Backward compatibility has probably been the most influential feature in 80x86 CPUs since it began (the feature that's influenced market share the most). End users (especially businesses/companies) invest a lot of $$$ in purchased software, and it's not just the cost of the software itself - it includes integrating that software into the way people do their jobs and integrating it with all the other equipment being used (e.g. finding employees that are familiar with the software and/or training staff to use it, etc).
For an example, imagine a business that uses "CAD/CAM software A". They want to upgrade the CPU but the newer faster CPU isn't compatible with the old CPU. The operating system and the CAD/CAM software they're using won't run, so they need to replace both of them (causing retraining costs and lost productivity while the staff learn to use the new software). Then they find out the new software doesn't communicate with the accountancy department's computers in the same way (more hardware and/or software and/or retraining costs). Then they find out that the manufacturing department's machinery only understands the file format used by "CAD/CAM software A", and the company needs to replace and/or upgrade all of the machinery. The end result is that replacing a few CPUs costs several million dollars due to compatibility issues throughout the entire company.

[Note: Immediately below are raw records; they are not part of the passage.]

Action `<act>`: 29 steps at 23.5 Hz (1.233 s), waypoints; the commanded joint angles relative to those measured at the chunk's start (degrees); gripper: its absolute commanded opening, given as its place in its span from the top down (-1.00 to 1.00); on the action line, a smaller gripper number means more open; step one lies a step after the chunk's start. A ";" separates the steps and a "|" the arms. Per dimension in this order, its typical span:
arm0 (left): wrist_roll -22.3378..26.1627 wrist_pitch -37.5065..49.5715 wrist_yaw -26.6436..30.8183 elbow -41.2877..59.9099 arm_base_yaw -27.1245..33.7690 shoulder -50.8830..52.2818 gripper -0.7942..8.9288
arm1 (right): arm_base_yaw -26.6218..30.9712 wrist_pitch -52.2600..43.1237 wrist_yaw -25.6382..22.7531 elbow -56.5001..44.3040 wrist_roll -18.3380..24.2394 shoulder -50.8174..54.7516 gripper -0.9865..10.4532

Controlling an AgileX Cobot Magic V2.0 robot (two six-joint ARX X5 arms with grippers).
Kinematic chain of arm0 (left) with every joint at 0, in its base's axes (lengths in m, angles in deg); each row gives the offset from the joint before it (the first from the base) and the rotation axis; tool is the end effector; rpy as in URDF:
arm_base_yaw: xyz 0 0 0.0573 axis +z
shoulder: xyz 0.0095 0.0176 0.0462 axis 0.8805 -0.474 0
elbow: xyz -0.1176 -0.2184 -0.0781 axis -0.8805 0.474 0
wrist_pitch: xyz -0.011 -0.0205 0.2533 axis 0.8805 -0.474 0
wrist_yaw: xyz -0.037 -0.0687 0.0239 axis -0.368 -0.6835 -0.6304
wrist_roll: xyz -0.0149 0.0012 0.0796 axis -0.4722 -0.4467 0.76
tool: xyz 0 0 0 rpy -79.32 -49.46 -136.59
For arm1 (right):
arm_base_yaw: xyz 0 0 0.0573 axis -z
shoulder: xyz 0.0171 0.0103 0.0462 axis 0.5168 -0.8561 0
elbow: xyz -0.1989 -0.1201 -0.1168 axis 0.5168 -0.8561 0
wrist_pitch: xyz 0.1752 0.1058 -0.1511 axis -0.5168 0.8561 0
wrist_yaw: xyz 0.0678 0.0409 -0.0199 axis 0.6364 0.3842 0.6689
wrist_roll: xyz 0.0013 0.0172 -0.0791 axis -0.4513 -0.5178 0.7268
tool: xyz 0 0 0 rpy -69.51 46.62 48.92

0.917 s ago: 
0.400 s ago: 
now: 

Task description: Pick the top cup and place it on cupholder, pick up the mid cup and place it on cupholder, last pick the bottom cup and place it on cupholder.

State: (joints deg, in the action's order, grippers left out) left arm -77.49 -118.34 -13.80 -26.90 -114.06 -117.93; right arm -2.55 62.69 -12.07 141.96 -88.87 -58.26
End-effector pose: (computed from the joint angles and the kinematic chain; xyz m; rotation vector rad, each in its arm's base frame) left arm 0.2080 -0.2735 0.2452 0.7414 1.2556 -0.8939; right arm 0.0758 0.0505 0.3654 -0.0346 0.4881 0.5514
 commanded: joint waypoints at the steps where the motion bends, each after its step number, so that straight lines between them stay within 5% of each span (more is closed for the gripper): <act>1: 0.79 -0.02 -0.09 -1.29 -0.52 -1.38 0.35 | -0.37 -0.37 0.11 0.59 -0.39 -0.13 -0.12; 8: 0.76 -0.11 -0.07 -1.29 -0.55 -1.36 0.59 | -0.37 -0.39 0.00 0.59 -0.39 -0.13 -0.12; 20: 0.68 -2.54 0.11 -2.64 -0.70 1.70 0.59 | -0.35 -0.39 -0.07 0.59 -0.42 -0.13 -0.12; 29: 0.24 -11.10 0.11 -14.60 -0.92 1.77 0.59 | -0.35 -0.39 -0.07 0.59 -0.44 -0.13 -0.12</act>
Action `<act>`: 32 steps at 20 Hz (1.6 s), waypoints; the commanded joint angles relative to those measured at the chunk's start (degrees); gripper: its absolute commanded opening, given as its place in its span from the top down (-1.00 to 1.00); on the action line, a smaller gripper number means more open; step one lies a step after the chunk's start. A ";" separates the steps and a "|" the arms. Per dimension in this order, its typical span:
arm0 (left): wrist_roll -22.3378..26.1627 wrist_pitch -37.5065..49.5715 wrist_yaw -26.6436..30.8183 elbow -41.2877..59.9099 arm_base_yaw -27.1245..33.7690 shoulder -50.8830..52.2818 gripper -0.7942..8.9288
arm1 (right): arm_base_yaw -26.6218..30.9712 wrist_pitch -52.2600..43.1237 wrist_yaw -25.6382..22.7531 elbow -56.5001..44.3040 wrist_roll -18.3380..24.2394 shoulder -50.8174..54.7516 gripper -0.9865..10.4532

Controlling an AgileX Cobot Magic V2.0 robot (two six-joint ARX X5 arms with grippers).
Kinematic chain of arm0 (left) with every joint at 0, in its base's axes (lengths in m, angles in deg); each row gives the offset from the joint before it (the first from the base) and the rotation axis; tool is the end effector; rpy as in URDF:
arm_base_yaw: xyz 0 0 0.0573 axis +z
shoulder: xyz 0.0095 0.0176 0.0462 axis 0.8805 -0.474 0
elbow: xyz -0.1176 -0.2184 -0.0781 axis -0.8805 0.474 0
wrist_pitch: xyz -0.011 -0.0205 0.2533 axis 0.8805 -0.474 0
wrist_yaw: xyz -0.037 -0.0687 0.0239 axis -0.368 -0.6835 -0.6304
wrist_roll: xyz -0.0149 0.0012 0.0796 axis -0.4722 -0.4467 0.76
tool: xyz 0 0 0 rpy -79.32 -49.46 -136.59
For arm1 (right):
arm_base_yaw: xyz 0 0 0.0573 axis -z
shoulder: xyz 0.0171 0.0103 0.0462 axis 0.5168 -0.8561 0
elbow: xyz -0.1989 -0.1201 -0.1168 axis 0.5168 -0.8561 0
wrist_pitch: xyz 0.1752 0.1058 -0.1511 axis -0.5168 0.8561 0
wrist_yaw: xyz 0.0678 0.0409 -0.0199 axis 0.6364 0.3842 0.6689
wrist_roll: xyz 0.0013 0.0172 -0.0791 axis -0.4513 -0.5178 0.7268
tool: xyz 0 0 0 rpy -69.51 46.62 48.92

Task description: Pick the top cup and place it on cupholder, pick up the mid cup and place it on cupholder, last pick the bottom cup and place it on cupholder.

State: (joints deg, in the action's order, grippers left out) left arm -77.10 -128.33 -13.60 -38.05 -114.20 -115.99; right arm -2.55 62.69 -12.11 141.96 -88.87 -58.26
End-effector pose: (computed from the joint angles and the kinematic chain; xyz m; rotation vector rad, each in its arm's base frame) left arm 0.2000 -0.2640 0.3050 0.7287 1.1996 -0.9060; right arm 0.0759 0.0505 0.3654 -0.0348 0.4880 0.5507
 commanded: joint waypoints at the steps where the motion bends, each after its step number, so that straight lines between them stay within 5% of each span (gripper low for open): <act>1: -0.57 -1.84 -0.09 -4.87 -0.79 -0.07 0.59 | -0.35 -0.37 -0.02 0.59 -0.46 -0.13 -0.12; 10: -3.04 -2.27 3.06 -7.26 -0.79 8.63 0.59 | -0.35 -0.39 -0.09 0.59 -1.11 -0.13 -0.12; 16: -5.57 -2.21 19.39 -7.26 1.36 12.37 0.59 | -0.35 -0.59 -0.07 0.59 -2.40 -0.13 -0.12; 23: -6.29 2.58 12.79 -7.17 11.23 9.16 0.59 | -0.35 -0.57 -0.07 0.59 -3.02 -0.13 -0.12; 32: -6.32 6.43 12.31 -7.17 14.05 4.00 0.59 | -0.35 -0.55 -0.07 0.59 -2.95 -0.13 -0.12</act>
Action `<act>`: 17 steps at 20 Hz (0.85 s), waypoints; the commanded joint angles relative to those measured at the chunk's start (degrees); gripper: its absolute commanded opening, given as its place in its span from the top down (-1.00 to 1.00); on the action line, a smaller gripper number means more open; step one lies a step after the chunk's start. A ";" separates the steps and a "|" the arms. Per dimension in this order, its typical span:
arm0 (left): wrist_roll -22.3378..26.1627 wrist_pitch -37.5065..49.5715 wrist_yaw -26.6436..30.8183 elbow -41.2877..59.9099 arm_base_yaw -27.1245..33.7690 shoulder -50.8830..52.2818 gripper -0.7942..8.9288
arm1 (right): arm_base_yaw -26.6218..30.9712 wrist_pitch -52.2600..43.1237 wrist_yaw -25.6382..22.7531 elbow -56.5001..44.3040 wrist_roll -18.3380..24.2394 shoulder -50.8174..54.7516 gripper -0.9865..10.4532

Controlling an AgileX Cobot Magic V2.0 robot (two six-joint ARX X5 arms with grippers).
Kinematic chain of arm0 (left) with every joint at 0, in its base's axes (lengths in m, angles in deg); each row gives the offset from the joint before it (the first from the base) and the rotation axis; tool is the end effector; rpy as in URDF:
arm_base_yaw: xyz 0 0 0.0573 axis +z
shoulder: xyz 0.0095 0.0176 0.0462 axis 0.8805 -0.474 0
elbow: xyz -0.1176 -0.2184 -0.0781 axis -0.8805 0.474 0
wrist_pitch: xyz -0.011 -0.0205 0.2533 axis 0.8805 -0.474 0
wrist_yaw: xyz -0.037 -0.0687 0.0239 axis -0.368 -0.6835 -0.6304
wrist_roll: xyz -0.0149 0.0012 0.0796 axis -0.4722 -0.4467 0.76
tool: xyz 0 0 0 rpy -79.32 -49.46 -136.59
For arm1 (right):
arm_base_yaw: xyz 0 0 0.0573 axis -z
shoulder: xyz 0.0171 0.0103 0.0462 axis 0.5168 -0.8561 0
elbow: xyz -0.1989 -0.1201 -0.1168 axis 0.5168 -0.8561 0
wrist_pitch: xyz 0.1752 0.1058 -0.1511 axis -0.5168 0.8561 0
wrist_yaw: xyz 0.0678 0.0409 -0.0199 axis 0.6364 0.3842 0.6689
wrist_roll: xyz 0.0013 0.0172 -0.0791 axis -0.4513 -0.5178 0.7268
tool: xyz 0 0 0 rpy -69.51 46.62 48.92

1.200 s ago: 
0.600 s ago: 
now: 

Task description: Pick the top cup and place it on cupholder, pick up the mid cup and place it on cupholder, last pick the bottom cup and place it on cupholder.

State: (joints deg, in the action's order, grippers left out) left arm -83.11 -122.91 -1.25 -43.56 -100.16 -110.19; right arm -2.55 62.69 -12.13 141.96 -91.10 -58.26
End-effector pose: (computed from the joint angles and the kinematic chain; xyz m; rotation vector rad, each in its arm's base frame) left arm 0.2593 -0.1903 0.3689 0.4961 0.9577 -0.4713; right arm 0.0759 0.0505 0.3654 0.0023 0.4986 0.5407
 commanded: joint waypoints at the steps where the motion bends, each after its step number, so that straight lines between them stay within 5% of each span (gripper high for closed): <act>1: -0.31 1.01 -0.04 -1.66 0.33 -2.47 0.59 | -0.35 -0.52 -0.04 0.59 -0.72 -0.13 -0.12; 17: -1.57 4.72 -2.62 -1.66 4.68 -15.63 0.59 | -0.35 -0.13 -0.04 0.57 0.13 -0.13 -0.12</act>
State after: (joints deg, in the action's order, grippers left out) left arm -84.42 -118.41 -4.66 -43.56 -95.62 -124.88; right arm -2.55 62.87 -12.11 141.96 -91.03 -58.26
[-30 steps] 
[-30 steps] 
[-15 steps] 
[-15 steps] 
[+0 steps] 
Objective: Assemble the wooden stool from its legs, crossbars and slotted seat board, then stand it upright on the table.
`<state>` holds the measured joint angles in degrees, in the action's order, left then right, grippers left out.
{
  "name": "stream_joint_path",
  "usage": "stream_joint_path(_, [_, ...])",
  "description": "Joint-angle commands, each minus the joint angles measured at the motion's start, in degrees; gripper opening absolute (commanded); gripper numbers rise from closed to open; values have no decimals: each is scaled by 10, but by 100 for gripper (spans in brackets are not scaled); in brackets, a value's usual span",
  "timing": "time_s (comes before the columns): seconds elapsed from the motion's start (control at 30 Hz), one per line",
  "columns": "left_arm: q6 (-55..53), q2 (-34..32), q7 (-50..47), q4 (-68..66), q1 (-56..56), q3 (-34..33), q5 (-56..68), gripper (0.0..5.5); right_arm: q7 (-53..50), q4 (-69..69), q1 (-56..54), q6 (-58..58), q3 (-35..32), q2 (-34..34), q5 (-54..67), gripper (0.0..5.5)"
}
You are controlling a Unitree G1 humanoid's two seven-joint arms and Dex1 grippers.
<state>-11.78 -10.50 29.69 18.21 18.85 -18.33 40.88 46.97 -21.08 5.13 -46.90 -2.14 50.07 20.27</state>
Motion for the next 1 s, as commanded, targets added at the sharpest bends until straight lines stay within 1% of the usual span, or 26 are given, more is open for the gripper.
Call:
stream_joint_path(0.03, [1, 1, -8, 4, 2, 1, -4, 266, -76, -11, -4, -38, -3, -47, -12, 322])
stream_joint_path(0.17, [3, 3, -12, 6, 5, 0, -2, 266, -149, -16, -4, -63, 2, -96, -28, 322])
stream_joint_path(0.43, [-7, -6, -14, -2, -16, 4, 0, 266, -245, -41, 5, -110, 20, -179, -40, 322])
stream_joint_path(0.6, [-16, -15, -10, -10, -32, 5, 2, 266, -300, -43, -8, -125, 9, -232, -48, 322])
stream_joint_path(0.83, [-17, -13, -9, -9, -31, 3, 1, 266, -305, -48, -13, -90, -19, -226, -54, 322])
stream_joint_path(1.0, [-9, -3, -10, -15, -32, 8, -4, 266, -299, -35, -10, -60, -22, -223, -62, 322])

This means that a new CPU (without backward compatibility) won't sell very well, which is another massive problem. For example, imagine if Intel spends $100000000 designing a new CPU, and it costs them $10 to manufacture a CPU based on this design. If Intel only sell 100 of these CPUs then they'd need to sell them for $1000010 each to recover the costs (and the high cost will also effect market share). If they sell 10000000 of them (because they're backward compatible) then they'd be able to sell them for $20 each (and the low cost will help sell more CPUs).
Backward compatibility is an advantage for CPU manufacturers (market share = profit), and for end users (who don't see any of the hassles). It's also an advantage to most software developers (e.g. people using high level languages) because they don't see any of the hassles either. For people that write system software (OSs, emulators, compilers) backward compatibility is a mixed blessing (hassles versus market share), where backward compatibility isn't a clear advantage or a clear disadvantage.
Of course there's a few people writing system software who don't care about market share, where backward compatibility has no advantage. These people only see the disadvantages/hassles, but (except for forums like this one) these people are very rare...
However, all of this doesn't mean that change is impossible - it just means that change takes a very long time. It might take another 10 years before almost everyone has adopted EFI (or something else that doesn't rely on real mode), then it might take another 5 years for "device ROMs" (e.g. video card ROMs, network card boot ROMs, disk controller ROMs, etc) to become compatible. By this time OSs won't need many changes (most already support EFI now). Once the firmware, devices and OSs stop relying on real mode (and virtual8086 mode), Intel and AMD would be able remove real mode from their CPU designs without causing a significant loss of profit (for themselves and for their end-users).